The City of Smithville was poised to raise the water rate it assesses the DeKalb Utility District with passage of the new 2016-17 fiscal year budget. But due to an existing Chancery Court order, the city can’t move forward on that proposed increase.
With only a few months remaining before the DUD opens its new water treatment plant, the city had planned to charge the DUD $3.00 per thousand gallons for the water it buys from the municipality starting July 1. That is up from the $2.67 per thousand gallons the city currently charges. Once DUD breaks ties, the city will lose its largest water customer and hundreds of thousands of dollars in revenue. In the budget, the city has reduced projected revenues from the sale of water to the DUD from $765,000 for the year ending June 30, 2016 down to $400,000 for half the year in 2016-17. City officials say such a loss of income may eventually force the city to look at ways of cutting spending or raising new revenues to make up the difference.
The proposed new rate to the DUD was included in the 2016-17 budget ordinance adopted on first reading by the aldermen Monday night, June 6. The vote was 3 to 0. Two aldermen were absent.

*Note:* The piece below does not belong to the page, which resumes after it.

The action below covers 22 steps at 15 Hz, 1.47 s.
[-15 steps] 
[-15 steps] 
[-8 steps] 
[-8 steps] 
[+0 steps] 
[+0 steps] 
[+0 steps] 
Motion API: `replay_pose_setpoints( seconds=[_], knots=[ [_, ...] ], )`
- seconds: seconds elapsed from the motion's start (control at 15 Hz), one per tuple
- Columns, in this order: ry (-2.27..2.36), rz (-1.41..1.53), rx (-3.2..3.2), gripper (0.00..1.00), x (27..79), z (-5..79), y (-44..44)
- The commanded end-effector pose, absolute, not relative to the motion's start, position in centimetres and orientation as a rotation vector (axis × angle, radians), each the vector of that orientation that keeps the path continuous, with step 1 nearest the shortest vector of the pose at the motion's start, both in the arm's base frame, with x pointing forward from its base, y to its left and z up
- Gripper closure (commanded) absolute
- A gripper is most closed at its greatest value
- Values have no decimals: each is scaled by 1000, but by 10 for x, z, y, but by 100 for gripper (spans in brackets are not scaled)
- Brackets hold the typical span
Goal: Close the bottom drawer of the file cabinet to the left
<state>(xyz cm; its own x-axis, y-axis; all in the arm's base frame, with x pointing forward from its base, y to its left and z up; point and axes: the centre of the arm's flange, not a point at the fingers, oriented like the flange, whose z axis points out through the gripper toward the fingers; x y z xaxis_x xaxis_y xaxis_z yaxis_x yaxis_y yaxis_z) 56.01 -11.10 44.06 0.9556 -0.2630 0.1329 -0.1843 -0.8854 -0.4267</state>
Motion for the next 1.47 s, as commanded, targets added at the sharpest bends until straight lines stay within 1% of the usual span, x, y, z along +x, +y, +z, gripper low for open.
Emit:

But city officials later learned that any increase in the rate without providing proper justification would violate the court’s order. During Monday night’s special meeting (June 28) to adopt the new budget on second and final reading, the aldermen removed the proposed increase to the DUD from the spending plan.
In February, 2014 Chancellor Ronald Thurman ordered the City to reduce its water rate to the DUD from $5.00 down to $2.67 per thousand gallons, which a water study found in 2013 was the city’s actual cost to produce water at the time.
Following a two hour hearing in Cookeville, Chancellor Thurman granted a DUD motion for a temporary injunction barring the city from continuing to impose its $5.00 rate until the city gave proper notice to DUD and justification for raising the rate above $2.67 per thousand gallons.
During that hearing, the Court found that the city violated Section 18-502 of the Smithville City Code, which required the City of Smithville to give the DeKalb Utility District 30 days notice in advance of a rate change. The City of Smithville gave the DUD only 16 days actual notice in advance of the rate change. The Chancellor also found that the city had not given proper justification for arriving at the $5.00 rate.
In an effort to remedy the notification issue in the future, the aldermen voted in March 2014 to abolish the 1980 ordinance, which set the rate to the DUD at that time and also provided that a 30 day notice would be given the DUD if the city were to modify the rate. But the city’s justification for raising the rate based upon an updated water cost study has apparently not been addressed.